WHAT TO PRUNE AND WHAT NOT TO PRUNE AT INI-TIALIZATION

Abstract

Post-training dropout based approaches achieve high sparsity and are well established means of deciphering problems relating to computational cost and overfitting in Neural Network architectures citesrivastava2014dropout, (Pan et al., 2016), Zhu & Gupta (2017), LeCun et al. (1990). Contrastingly, pruning at initialization is still far behind Frankle et al. (2020). Initialization pruning is more efficacious when it comes to scaling computation cost of the network. Furthermore, it handles overfitting just as well as post training dropout. It is also averse to retraining losses. In approbation of the above reasons, the paper presents two approaches to prune at initialization. The goal is to achieve higher sparsity while preserving performance. 1) K-starts, begins with k random p-sparse matrices at initialization. In the first couple of epochs the network then determines the "fittest" of these p-sparse matrices in an attempt to find the "lottery ticket" Frankle & Carbin (2018) p-sparse network. The approach is adopted from how evolutionary algorithms find the best individual. Depending on the Neural Network architecture, fitness criteria can be based on magnitude of network weights, magnitude of gradient accumulation over an epoch or a combination of both. 2) Dissipating gradients approach, aims at eliminating weights that remain within a fraction of their initial value during the first couple of epochs. Removing weights in this manner despite their magnitude best preserves performance of the network. Contrarily, the approach also takes the most epochs to achieve higher sparsity. 3) Combination of dissipating gradients and kstarts outperforms either methods and random dropout consistently.

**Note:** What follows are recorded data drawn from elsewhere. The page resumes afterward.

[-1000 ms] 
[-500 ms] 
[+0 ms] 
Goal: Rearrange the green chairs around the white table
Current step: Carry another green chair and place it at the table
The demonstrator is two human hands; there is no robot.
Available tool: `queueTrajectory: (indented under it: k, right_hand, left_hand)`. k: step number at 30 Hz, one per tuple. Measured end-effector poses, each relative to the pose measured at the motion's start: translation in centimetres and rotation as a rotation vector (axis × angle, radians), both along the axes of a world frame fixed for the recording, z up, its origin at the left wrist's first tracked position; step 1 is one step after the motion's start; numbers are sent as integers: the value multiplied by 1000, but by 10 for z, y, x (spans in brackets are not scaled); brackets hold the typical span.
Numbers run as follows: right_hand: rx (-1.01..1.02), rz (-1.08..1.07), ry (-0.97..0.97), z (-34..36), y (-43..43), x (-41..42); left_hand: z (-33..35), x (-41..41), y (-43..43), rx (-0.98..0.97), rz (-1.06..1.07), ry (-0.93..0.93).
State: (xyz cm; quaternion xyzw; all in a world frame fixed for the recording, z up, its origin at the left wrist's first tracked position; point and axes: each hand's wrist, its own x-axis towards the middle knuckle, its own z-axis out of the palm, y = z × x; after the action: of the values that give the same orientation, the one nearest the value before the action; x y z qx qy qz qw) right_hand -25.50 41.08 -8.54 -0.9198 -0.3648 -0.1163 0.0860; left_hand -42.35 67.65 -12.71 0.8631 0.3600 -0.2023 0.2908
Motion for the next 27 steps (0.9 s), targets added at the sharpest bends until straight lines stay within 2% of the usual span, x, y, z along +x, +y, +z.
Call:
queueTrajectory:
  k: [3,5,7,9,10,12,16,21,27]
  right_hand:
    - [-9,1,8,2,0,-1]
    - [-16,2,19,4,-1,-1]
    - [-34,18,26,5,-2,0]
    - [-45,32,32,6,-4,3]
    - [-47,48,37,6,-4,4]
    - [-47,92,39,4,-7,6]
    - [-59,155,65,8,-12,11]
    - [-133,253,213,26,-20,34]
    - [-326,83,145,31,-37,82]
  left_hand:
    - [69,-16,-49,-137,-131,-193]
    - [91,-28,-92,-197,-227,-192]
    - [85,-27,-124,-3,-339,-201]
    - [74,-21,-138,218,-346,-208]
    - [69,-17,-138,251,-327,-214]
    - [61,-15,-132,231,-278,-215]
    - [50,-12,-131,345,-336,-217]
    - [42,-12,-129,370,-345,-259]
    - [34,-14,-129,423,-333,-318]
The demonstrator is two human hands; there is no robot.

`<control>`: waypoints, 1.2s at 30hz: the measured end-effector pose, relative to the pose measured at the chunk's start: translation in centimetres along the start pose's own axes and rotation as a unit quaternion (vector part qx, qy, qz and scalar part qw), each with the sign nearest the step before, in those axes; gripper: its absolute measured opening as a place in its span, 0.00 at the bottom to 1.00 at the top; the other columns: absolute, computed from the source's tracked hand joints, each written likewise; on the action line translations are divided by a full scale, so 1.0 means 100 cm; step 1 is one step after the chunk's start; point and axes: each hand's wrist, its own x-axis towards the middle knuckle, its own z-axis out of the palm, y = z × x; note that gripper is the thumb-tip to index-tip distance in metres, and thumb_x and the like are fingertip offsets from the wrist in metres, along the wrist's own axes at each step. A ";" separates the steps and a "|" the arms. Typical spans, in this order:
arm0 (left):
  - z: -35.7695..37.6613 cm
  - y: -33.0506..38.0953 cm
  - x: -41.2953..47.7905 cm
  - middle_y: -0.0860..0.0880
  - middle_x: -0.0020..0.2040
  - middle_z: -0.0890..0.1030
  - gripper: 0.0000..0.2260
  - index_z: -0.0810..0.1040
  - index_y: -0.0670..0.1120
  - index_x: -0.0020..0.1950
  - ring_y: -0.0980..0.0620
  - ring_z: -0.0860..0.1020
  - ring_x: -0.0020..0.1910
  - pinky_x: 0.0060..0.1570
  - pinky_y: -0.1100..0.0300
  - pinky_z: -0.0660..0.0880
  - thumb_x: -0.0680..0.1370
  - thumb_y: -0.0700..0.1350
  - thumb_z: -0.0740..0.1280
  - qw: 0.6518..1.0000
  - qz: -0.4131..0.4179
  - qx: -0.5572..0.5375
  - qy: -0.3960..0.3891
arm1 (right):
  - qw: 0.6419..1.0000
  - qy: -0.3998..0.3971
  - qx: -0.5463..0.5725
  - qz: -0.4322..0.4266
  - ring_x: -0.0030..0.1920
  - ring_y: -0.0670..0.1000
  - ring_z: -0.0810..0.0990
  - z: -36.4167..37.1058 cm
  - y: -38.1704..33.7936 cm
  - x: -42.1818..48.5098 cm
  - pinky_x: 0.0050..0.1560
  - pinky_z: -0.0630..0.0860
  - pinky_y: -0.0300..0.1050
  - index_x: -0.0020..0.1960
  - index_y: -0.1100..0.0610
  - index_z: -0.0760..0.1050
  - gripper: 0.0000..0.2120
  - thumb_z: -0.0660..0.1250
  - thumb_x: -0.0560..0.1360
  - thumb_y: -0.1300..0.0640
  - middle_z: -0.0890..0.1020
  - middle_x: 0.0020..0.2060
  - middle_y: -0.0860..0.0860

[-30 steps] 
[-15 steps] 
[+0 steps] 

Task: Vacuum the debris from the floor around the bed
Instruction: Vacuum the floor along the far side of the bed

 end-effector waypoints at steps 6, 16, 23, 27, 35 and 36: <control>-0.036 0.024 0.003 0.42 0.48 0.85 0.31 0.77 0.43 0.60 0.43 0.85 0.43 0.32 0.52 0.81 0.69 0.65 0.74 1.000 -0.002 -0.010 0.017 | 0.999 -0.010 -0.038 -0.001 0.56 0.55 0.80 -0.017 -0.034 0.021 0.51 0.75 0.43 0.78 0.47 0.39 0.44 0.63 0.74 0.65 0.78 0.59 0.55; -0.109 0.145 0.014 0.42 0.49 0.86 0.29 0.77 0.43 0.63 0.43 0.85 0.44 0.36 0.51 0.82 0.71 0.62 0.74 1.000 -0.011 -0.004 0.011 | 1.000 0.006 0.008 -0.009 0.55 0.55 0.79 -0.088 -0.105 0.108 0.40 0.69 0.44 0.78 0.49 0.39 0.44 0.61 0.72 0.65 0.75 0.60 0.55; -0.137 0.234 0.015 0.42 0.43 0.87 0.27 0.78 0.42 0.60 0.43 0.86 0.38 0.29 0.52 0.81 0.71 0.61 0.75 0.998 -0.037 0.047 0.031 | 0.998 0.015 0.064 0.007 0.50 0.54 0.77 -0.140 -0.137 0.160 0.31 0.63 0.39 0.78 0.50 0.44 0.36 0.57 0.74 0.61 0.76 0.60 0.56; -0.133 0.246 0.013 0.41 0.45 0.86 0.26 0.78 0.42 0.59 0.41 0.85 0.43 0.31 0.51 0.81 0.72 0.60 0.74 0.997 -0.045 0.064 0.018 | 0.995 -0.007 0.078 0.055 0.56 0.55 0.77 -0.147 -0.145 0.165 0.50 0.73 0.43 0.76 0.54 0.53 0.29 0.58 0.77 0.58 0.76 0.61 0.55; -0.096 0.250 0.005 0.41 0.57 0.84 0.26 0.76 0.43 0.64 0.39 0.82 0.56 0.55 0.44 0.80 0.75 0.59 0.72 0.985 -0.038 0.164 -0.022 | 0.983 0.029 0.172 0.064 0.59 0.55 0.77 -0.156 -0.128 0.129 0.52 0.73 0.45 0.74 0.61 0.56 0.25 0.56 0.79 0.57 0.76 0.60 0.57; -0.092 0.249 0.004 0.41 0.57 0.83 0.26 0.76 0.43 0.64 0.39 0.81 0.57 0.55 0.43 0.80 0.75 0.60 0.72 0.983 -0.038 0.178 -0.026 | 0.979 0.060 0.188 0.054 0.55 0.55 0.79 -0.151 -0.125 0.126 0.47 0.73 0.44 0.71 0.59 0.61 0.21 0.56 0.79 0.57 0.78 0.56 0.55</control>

The benefits of using the provided pertaining approaches are: 1) They do not require specific knowledge of the classification task, fixing of dropout threshold or regularization parameters 2) Retraining of the model is neither necessary nor affects the performance of the p-sparse network. We evaluate the efficacy of the said methods on Autoencoders and Fully Connected Multilayered Perceptrons. The datasets used are MNIST and Fashion MNIST.

1. INTRODUCTION

Computational complexity and overfitting in neural networks is a well established problem Frankle & Carbin (2018) , Han et al. (2015) , LeCun et al. (1990 ), Denil et al. (2013) . We utilize pruning approaches for the following two reasons: 1) To reduce the computational cost of a fully connected neural network. 2) To reduce overfitting in the network. Given a large number of post-training pruning approaches Srivastava et al. (2014 ), Geman et al. (1992 ), Pan et al. (2016) , the paper attempts to propose two pre-training pruning approaches: kstarts and dissipating gradients. Moreover, it appears to be the case that when isolated from other factors sparse networks outperform fully connected networks. When not isolated they perform at least as well up to a percentage of sparsity depending on the number of parameters in the said network. kstarts and dissipating gradients provide are simple nevertheless effective methods to quickly look for best sparse networks to. The approaches exploit the knowledge that a network has multiple underlying p-sparse networks that perform just as well and in some cases even better when contrasted with their fully connected counterparts Frankle & Carbin (2018) . What percentage of sparsity is realized, depends largely on the number of parameters originally present in the network. Such sparse networks are potent in preventing over-fitting and reducing computational cost. We use a simple intuitive models that achieve good results and exploits the fact that a number of sub networks in a Neural Network has the potential to individually learn the input Srivastava et al. (2014) . We decide on a sparse network early on based on the dropout method and use only that for training. This provides an edge for faster computation, quicker elimination of excess weights and reduced generalization error. The sparsity achieved is superior to random dropout. Section II gives a general introduction to all the methods, section III defines p-sparsity, section IV provides the algorithm for both approaches, section V describes experimental setup and results, section VI discusses various design choices, section VII gives a general discussion of results, section VIII discusses limitations of the approach and section IX provides conclusions and final remarks.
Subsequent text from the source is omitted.